> WHAT THE EXERCISE ASKS:
From the entries that follow, report every line in which "about" occurs.
* * * * *
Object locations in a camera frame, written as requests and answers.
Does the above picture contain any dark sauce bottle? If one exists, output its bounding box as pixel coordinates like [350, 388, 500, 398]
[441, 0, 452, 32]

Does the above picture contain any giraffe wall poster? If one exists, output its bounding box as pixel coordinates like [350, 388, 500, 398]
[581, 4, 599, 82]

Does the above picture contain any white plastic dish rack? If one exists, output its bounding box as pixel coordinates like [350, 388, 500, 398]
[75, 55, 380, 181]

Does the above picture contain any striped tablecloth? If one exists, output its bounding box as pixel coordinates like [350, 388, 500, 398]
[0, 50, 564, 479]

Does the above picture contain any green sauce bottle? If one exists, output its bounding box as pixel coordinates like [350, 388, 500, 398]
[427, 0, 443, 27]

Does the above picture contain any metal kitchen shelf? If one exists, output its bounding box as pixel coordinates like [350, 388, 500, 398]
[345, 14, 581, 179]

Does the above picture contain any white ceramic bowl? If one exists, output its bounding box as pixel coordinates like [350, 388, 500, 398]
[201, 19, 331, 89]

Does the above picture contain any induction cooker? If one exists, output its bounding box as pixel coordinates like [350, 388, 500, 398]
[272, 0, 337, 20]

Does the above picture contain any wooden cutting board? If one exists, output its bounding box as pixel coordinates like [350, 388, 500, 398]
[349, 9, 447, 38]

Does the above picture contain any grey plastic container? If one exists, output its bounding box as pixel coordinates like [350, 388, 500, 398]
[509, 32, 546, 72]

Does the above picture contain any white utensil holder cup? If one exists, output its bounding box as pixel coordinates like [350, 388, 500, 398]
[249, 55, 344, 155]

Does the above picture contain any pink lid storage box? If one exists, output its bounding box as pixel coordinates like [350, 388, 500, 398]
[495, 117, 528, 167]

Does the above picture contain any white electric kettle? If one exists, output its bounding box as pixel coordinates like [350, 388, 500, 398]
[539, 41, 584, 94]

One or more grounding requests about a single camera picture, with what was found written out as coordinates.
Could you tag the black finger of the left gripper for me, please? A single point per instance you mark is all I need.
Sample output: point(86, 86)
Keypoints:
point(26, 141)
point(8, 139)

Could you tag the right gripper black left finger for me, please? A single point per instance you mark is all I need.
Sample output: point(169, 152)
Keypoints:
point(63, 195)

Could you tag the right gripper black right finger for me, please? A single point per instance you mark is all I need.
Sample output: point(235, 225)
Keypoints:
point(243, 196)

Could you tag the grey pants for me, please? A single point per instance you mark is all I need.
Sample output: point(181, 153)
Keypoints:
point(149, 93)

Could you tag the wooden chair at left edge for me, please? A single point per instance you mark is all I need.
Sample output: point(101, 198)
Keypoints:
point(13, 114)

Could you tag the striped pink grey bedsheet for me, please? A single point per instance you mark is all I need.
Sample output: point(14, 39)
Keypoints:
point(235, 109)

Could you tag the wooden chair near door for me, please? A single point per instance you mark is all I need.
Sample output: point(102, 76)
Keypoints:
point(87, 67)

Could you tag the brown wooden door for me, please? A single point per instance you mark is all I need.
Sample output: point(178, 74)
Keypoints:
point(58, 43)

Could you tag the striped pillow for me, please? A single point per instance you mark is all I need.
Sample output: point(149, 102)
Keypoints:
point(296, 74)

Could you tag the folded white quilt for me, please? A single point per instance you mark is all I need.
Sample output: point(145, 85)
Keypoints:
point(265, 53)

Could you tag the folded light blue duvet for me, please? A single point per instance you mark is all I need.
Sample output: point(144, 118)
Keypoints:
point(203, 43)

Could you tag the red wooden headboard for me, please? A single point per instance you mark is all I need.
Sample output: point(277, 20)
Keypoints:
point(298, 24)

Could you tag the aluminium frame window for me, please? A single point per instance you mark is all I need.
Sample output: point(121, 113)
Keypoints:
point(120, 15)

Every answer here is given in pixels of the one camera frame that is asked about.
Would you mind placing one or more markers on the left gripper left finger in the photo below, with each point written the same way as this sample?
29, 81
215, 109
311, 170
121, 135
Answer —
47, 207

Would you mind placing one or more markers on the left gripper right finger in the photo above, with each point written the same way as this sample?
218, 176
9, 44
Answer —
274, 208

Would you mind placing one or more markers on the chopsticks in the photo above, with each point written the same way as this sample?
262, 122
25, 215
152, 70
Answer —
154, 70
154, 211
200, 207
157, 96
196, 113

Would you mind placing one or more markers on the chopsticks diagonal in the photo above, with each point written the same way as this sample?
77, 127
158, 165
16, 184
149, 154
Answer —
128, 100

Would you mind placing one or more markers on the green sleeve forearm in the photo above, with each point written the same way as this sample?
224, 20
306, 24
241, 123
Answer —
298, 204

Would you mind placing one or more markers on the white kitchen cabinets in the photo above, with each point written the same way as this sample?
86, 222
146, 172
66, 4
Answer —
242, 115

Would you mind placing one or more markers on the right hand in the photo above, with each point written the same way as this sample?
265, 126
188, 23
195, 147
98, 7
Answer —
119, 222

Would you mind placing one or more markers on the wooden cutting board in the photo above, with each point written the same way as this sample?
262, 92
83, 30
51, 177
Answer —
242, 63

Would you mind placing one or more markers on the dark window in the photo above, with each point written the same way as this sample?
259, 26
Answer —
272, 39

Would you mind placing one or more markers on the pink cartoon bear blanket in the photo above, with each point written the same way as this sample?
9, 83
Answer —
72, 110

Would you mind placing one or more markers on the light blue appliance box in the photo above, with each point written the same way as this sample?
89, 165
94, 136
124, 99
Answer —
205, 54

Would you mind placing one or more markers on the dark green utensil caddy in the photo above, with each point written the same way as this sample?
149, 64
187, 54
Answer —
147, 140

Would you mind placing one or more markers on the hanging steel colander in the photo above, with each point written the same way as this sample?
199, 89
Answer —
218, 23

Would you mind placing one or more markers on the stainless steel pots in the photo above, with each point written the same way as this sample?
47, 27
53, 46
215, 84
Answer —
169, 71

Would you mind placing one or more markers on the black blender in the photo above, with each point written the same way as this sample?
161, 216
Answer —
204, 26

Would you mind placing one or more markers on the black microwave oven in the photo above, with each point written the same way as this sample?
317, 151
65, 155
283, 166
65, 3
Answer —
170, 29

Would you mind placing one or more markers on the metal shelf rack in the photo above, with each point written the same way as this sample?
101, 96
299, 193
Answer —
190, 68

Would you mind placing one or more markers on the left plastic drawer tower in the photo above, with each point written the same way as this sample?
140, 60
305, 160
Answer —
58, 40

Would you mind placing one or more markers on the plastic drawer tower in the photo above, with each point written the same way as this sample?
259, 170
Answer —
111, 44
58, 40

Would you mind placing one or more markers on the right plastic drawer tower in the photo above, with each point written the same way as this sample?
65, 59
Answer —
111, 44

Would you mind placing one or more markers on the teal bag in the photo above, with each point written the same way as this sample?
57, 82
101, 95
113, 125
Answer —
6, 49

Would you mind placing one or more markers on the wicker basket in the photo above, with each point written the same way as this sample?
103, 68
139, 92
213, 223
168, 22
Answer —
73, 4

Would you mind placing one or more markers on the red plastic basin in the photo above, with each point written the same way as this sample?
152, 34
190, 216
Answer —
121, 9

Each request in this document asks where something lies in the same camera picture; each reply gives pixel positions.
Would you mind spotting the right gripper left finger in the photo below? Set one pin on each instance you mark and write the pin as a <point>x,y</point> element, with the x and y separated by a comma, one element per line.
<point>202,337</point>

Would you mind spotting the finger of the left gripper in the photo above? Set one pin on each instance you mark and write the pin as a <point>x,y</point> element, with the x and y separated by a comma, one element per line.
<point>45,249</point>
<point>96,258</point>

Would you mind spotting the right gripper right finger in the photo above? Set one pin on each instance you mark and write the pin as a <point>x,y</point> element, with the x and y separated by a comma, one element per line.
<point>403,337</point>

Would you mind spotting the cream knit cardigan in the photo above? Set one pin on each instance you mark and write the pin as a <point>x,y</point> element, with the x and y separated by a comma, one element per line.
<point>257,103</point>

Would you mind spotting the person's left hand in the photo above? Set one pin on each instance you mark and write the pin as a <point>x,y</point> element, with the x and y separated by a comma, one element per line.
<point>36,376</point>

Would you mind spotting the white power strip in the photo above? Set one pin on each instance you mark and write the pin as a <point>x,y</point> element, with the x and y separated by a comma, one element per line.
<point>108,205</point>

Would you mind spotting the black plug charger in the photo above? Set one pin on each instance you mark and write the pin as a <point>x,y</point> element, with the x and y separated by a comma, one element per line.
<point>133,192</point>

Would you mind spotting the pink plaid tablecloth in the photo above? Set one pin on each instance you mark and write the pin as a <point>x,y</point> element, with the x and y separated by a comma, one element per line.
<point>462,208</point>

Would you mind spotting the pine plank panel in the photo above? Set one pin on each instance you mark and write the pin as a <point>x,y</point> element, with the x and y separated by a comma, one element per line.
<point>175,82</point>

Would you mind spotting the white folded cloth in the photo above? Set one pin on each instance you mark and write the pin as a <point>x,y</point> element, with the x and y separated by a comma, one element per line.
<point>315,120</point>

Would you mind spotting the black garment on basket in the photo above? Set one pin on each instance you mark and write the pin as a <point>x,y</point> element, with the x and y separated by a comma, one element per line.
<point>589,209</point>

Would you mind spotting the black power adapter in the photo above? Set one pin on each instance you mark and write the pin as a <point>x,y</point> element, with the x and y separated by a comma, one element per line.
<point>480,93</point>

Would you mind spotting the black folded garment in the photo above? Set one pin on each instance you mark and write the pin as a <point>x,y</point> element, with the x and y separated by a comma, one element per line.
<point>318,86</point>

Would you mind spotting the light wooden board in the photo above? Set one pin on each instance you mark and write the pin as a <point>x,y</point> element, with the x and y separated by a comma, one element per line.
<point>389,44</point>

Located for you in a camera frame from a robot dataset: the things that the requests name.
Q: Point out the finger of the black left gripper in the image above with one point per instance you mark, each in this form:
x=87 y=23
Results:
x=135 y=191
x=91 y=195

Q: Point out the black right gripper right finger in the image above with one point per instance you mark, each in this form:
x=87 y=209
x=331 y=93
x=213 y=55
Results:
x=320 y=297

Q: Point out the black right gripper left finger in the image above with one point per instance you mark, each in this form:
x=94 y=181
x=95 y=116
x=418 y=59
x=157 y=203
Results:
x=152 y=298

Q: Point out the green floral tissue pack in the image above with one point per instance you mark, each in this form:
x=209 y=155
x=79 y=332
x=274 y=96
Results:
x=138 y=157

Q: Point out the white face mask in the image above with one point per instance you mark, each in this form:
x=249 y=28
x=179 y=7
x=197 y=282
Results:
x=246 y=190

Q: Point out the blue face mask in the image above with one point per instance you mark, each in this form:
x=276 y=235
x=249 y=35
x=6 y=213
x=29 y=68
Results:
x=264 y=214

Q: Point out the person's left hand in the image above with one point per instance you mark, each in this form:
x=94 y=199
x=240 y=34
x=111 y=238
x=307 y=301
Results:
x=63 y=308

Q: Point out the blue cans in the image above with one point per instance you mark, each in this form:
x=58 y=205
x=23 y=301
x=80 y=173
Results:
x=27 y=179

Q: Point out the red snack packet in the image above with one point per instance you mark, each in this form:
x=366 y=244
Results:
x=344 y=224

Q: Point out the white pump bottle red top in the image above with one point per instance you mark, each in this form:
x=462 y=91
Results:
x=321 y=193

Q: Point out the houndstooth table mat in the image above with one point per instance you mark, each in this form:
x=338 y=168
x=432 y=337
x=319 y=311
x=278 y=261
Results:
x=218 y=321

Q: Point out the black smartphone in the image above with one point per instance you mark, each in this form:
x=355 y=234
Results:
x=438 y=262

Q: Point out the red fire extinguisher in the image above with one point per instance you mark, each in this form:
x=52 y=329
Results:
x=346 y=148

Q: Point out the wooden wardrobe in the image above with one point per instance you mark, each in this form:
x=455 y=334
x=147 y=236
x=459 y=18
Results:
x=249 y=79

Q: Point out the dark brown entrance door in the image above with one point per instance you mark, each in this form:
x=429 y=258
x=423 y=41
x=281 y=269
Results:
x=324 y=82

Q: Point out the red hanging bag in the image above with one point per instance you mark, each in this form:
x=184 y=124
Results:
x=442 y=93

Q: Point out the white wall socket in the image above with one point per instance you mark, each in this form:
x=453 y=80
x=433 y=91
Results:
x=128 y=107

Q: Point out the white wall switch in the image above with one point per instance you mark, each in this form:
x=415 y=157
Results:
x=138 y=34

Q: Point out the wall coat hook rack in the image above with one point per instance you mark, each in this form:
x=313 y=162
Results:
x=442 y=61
* * * * *
> RESPONSE:
One or more grounding requests about a single camera picture, with what was found written out as coordinates.
Every answer here is given in pixels of the one camera frame that is asked about.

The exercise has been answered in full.